Recorded data:
══════════════════════════════

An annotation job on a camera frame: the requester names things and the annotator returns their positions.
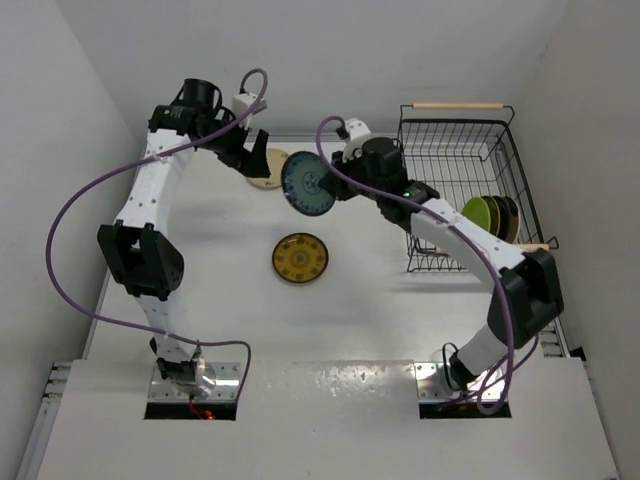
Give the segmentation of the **lime green plate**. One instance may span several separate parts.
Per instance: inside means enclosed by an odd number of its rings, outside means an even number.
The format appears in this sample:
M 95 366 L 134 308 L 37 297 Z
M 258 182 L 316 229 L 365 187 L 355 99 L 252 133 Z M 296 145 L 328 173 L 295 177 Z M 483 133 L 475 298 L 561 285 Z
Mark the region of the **lime green plate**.
M 464 205 L 462 215 L 485 231 L 491 230 L 489 205 L 482 197 L 470 198 Z

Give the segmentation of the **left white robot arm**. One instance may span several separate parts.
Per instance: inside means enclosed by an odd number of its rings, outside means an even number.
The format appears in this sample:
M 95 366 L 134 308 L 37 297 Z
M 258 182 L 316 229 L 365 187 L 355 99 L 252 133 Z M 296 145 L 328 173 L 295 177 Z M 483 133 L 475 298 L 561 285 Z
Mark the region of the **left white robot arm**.
M 246 89 L 225 107 L 216 85 L 185 80 L 171 103 L 153 111 L 146 137 L 148 162 L 138 170 L 114 222 L 98 230 L 113 279 L 136 299 L 153 331 L 151 346 L 161 378 L 190 398 L 206 398 L 216 380 L 200 346 L 186 340 L 186 308 L 179 292 L 185 260 L 168 238 L 171 205 L 199 149 L 213 152 L 246 178 L 270 176 L 268 133 L 259 131 L 252 149 L 245 147 L 250 120 L 265 107 L 262 93 Z

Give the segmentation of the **blue patterned plate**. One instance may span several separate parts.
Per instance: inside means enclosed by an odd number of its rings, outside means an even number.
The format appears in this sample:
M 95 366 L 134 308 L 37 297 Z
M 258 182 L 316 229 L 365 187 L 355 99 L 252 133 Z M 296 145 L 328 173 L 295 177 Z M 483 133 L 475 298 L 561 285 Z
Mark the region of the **blue patterned plate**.
M 325 162 L 317 154 L 308 151 L 292 153 L 281 171 L 282 191 L 289 205 L 309 217 L 328 213 L 335 198 L 320 186 L 328 173 Z

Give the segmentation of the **beige floral plate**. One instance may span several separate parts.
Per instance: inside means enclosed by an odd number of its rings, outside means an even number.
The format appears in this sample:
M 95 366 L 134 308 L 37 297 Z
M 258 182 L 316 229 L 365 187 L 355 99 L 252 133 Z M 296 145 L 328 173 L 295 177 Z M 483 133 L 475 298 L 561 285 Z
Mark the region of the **beige floral plate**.
M 266 159 L 270 171 L 270 176 L 266 178 L 248 178 L 250 185 L 261 190 L 275 190 L 282 185 L 282 169 L 288 159 L 289 154 L 279 148 L 268 148 Z

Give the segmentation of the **black plate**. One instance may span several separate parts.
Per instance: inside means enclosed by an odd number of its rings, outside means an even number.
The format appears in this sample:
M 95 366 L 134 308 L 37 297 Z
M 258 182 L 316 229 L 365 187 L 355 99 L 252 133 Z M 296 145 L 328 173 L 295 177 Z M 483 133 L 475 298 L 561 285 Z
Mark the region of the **black plate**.
M 498 205 L 500 213 L 498 237 L 507 243 L 512 243 L 513 240 L 511 239 L 511 212 L 509 210 L 509 206 L 503 197 L 494 196 L 494 200 Z

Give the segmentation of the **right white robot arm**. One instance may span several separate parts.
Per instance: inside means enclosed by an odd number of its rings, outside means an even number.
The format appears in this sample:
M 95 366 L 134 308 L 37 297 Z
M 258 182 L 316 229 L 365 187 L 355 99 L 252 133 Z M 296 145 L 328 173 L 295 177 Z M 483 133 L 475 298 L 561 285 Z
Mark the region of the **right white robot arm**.
M 320 158 L 328 175 L 323 188 L 336 200 L 364 196 L 405 232 L 444 249 L 490 294 L 484 325 L 444 366 L 444 382 L 463 391 L 482 373 L 505 364 L 564 310 L 553 255 L 528 252 L 489 233 L 458 212 L 431 186 L 409 177 L 400 145 L 388 137 L 349 143 L 332 159 Z

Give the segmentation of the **cream plate with flowers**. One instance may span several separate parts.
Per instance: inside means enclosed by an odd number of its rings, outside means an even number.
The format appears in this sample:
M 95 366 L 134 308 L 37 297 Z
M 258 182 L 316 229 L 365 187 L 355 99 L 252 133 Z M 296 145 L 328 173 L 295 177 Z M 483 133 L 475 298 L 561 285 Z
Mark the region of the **cream plate with flowers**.
M 507 204 L 509 215 L 510 215 L 507 241 L 511 244 L 515 244 L 518 240 L 520 228 L 521 228 L 520 209 L 517 205 L 517 202 L 513 198 L 509 196 L 504 196 L 503 199 Z

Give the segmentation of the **yellow patterned plate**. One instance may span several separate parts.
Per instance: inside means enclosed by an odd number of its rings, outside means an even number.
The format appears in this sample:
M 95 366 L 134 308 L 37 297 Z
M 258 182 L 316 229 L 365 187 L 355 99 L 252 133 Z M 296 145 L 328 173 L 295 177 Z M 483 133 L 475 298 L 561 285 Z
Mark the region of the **yellow patterned plate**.
M 276 243 L 271 265 L 281 280 L 295 285 L 308 284 L 319 279 L 328 268 L 329 251 L 317 236 L 293 233 Z
M 482 199 L 489 209 L 489 232 L 494 236 L 498 236 L 501 222 L 499 205 L 493 196 L 485 195 Z

══════════════════════════════

■ **Try it**
Only the lines from the one containing "Give the segmentation of the **cream" through the final line of the records above should be printed, exactly as they stand.

■ **Answer space**
Give the segmentation of the **cream plate with flowers**. One instance may span several separate parts.
Per instance: inside means enclosed by an odd number of its rings, outside means an even number.
The format appears in this sample:
M 95 366 L 134 308 L 37 297 Z
M 258 182 L 316 229 L 365 187 L 355 99 L 252 133 Z M 296 145 L 328 173 L 295 177 Z M 483 133 L 475 298 L 561 285 Z
Mark the region of the **cream plate with flowers**.
M 507 204 L 509 215 L 510 215 L 507 241 L 511 244 L 515 244 L 518 240 L 520 228 L 521 228 L 520 209 L 517 205 L 517 202 L 513 198 L 509 196 L 504 196 L 503 199 Z

Give the segmentation of the **yellow patterned plate**. One instance may span several separate parts.
Per instance: inside means enclosed by an odd number of its rings, outside means an even number.
The format appears in this sample:
M 95 366 L 134 308 L 37 297 Z
M 258 182 L 316 229 L 365 187 L 355 99 L 252 133 Z M 296 145 L 328 173 L 295 177 Z M 483 133 L 475 298 L 561 285 Z
Mark the region of the **yellow patterned plate**.
M 276 243 L 271 265 L 281 280 L 295 285 L 308 284 L 319 279 L 328 268 L 329 251 L 317 236 L 293 233 Z
M 482 199 L 489 209 L 489 232 L 494 236 L 498 236 L 501 222 L 499 205 L 493 196 L 485 195 Z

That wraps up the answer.